Provided data –
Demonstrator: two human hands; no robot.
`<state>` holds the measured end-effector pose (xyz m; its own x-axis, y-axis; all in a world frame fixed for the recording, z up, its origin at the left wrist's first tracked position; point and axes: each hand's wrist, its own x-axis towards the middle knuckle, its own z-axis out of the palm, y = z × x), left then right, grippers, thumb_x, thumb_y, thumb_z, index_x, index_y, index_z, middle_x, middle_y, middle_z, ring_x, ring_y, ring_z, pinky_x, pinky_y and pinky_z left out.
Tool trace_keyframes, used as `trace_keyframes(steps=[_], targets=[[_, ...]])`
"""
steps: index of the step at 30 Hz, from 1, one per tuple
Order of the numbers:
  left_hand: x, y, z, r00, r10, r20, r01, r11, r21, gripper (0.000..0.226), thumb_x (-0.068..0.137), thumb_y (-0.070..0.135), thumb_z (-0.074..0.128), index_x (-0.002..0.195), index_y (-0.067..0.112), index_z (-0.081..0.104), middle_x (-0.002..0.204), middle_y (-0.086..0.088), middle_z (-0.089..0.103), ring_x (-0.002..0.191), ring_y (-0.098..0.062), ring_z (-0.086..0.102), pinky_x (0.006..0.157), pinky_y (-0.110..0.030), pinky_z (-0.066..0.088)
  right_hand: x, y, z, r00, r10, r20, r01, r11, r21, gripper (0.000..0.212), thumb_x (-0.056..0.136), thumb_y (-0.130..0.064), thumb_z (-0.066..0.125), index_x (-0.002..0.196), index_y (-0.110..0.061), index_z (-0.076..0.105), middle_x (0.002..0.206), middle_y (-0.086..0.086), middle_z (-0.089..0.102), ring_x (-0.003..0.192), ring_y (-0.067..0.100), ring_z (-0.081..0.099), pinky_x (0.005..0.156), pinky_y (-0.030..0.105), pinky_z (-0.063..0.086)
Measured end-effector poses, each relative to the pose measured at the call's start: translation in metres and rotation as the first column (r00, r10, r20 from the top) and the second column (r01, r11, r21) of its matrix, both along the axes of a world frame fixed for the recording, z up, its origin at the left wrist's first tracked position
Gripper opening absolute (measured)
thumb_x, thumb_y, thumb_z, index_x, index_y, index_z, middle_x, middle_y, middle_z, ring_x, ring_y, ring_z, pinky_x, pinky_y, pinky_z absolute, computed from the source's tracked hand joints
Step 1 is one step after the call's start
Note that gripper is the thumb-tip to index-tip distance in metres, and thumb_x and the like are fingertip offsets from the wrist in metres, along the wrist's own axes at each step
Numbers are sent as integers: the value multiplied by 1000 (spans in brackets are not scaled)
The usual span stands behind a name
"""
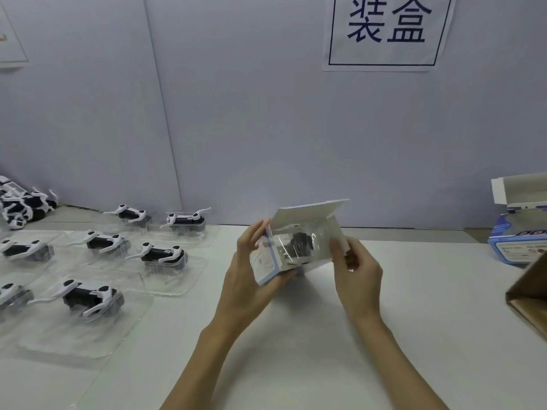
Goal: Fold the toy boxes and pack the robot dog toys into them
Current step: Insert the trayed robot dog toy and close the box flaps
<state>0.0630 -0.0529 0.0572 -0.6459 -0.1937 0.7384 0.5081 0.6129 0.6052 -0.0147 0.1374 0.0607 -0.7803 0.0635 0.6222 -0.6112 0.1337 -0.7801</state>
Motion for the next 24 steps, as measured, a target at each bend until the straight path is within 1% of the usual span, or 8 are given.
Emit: trace_keyframes(steps=[3,7,9,11,15,18,20,24], targets=[[0,1,3,997,7,-81,1,995,99,80,84,34,86,147,35,36,150,13,51,137,-15,54,104,-18,47,8,0,11,999,-7,-49,2,996,-92,16,103,-33,61,100,-23,72,82,-15,66,71,8,60,63,13,44],[8,5,12,985,-169,-23,165,907,388,58,90,39,76,139,37,44,142,4,60,135,-26,58,102,-55,55,20,-7,17,991,63,-118,-61,998,18,35,103,-36,58,132,-19,67,113,1,61,102,13,64,81,17,54],[11,8,16,967,-257,-5,229,854,467,51,94,40,72,138,40,48,142,6,61,133,-29,59,95,-56,59,25,-10,17,986,144,-86,-139,988,65,49,102,-39,58,148,-23,55,131,0,57,122,13,60,86,13,54],[13,9,20,956,-292,12,252,844,474,46,96,35,67,139,43,50,144,8,59,135,-29,58,93,-53,60,29,-13,18,974,226,-27,-224,972,66,56,99,-45,58,152,-33,46,146,-8,52,134,16,56,89,24,60],[13,10,18,961,-260,90,203,891,407,42,97,40,61,138,47,53,149,18,53,135,-24,58,102,-56,55,33,-11,21,938,340,66,-340,940,-19,60,93,-75,46,141,-41,55,147,-12,57,133,24,59,96,57,58],[13,9,16,977,-191,94,150,931,332,33,96,51,59,128,43,58,147,15,50,134,-30,56,101,-62,52,33,-12,24,943,331,43,-329,943,-49,28,101,-56,42,116,-49,65,128,-10,68,118,27,68,90,62,57],[12,11,17,987,-136,84,108,955,277,23,94,57,56,114,47,60,141,18,48,140,-19,49,101,-61,51,33,-14,24,950,310,47,-307,950,-58,26,103,-45,43,107,-41,68,121,-11,69,115,26,69,88,64,56],[10,14,19,984,-151,98,112,941,320,19,91,60,56,102,44,59,139,28,45,145,-8,41,97,-60,55,30,-16,25,971,236,31,-234,970,-69,22,100,-34,49,99,-33,71,135,-14,61,136,10,53,94,54,56]])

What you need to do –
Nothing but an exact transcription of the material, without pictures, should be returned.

Reply –
Demonstrator: two human hands; no robot.
`<state>` holds the measured end-effector pose (xyz m; its own x-axis, y-axis; all in a world frame fixed for the recording, z up, its origin at the left wrist's first tracked position; point and axes: each hand's wrist, its own x-axis towards the middle knuckle, its own z-axis out of the palm, y = z × x), left then right, grippers, thumb_x, thumb_y, thumb_z, index_x, index_y, index_z, middle_x, middle_y, middle_z, ring_x, ring_y, ring_z, pinky_x, pinky_y and pinky_z left out.
Tool trace_keyframes, used as `trace_keyframes(steps=[_], targets=[[_, ...]])`
"""
steps: index of the step at 30 Hz, from 1, one per tuple
Order of the numbers:
  left_hand: x, y, z, r00, r10, r20, r01, r11, r21, gripper (0.000..0.226), thumb_x (-0.068..0.137), thumb_y (-0.070..0.135), thumb_z (-0.074..0.128), index_x (-0.002..0.195), index_y (-0.067..0.112), index_z (-0.081..0.104), middle_x (-0.002..0.204), middle_y (-0.086..0.088), middle_z (-0.089..0.103), ring_x (-0.002..0.191), ring_y (-0.098..0.062), ring_z (-0.086..0.102), pinky_x (0.006..0.157), pinky_y (-0.110..0.030), pinky_z (-0.066..0.088)
  right_hand: x, y, z, r00, r10, r20, r01, r11, r21, gripper (0.000..0.212), thumb_x (-0.056..0.136), thumb_y (-0.130..0.064), thumb_z (-0.066..0.125), index_x (-0.002..0.196), index_y (-0.110..0.061), index_z (-0.076..0.105), middle_x (0.002..0.206), middle_y (-0.086..0.086), middle_z (-0.089..0.102), ring_x (-0.003..0.192), ring_y (-0.067..0.100), ring_z (-0.081..0.099), pinky_x (0.005..0.156), pinky_y (-0.030..0.105), pinky_z (-0.063..0.086)
Measured end-effector poses, each relative to the pose measured at the call's start: translation in metres and rotation as the first column (r00, r10, r20 from the top) and the second column (r01, r11, r21) of its matrix, both along the axes of a world frame fixed for the recording, z up, its origin at the left wrist's first tracked position
Gripper opening absolute (measured)
thumb_x, thumb_y, thumb_z, index_x, index_y, index_z, middle_x, middle_y, middle_z, ring_x, ring_y, ring_z, pinky_x, pinky_y, pinky_z absolute, computed from the source's tracked hand joints
Step 1 is one step after the call's start
Note that gripper is the thumb-tip to index-tip distance in metres, and thumb_x and the like are fingertip offsets from the wrist in metres, along the wrist's own axes at each step
Numbers are sent as integers: the value multiplied by 1000 (spans in brackets are not scaled)
The usual span stands behind a name
"""
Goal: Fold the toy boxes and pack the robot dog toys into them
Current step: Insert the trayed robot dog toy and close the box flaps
<state>0.0630 -0.0529 0.0572 -0.6459 -0.1937 0.7384 0.5081 0.6129 0.6052 -0.0147 0.1374 0.0607 -0.7803 0.0635 0.6222 -0.6112 0.1337 -0.7801</state>
Motion for the next 24 steps, as measured, a target at each bend until the straight path is within 1% of the usual span, or 8 are given.
Emit: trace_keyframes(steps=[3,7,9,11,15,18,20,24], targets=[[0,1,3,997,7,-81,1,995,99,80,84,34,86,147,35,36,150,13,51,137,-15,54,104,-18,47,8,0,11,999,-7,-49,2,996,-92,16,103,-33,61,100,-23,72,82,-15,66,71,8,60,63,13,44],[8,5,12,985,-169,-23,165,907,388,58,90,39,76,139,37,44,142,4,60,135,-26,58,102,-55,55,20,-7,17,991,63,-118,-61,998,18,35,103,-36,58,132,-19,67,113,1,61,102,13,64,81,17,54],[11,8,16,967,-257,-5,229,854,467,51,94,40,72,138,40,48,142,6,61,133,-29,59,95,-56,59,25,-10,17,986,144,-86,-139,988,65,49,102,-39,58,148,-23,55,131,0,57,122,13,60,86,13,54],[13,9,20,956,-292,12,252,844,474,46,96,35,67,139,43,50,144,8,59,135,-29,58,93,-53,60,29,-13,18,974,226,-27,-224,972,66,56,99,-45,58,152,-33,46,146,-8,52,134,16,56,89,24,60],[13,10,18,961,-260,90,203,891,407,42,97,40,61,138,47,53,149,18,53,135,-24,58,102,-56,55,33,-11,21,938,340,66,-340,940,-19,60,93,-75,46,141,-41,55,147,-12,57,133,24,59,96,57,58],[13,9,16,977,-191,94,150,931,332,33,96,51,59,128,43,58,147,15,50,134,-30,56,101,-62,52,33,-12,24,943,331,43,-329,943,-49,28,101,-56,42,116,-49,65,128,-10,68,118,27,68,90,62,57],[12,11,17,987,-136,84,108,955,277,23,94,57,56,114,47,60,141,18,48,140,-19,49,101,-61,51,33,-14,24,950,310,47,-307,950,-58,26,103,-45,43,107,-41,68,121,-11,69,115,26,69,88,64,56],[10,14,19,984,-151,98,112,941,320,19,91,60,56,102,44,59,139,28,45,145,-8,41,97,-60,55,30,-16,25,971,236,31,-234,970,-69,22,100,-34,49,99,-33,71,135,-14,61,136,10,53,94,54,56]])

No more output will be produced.